═══ Stored data ═══

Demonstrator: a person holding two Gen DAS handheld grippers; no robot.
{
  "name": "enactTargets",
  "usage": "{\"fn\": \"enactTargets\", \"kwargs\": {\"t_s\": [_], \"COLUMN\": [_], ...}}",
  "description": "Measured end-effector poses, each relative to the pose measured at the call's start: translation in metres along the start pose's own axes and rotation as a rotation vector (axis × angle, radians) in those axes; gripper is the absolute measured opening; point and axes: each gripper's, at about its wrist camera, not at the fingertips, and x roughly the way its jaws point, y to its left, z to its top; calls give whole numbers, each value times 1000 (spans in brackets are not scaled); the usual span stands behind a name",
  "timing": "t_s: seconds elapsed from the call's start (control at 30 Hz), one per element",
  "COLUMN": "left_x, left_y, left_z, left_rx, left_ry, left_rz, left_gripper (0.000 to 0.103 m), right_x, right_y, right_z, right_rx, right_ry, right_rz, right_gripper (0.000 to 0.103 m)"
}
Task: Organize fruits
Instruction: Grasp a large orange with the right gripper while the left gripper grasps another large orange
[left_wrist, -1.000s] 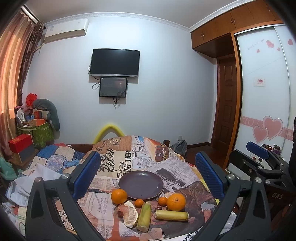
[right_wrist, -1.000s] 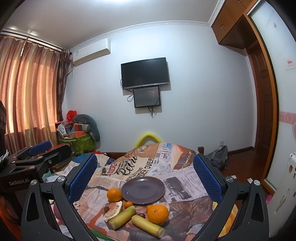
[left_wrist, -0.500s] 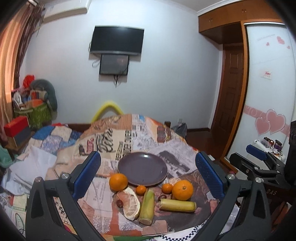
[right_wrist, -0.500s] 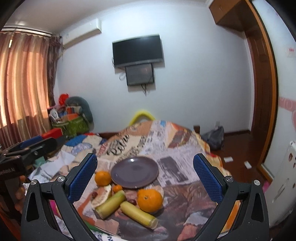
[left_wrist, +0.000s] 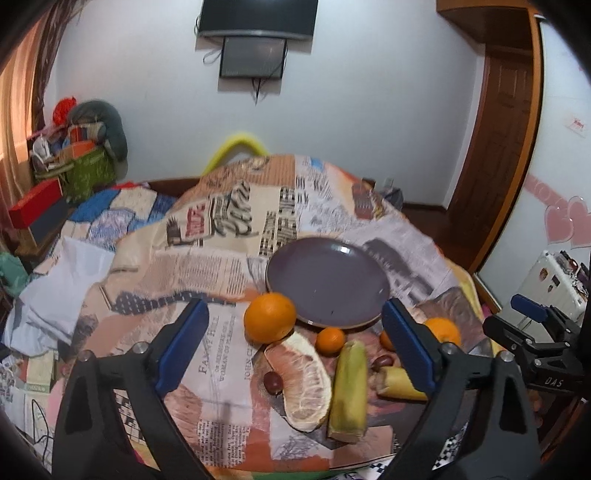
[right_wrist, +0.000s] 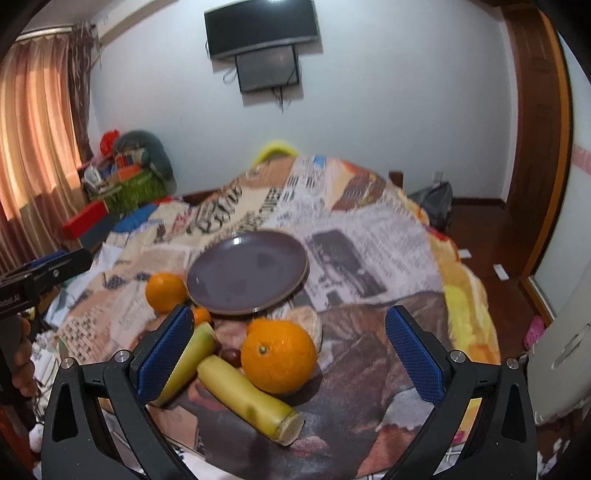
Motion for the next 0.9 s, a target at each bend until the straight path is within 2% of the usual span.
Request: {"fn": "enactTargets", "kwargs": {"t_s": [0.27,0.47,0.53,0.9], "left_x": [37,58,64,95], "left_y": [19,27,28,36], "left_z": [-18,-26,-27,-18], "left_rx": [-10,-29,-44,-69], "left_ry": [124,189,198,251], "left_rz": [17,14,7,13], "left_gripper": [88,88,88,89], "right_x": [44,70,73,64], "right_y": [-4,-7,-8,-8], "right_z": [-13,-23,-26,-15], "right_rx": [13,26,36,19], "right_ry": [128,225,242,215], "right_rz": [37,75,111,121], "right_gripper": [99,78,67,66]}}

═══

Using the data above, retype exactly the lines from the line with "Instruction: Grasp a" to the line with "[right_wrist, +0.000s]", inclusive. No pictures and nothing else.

* **Response to this exercise**:
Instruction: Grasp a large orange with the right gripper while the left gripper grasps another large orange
[left_wrist, -1.000s] 
[right_wrist, -1.000s] 
[left_wrist, -0.500s] 
[right_wrist, -0.500s] 
[left_wrist, +0.000s] 
[right_wrist, +0.000s] 

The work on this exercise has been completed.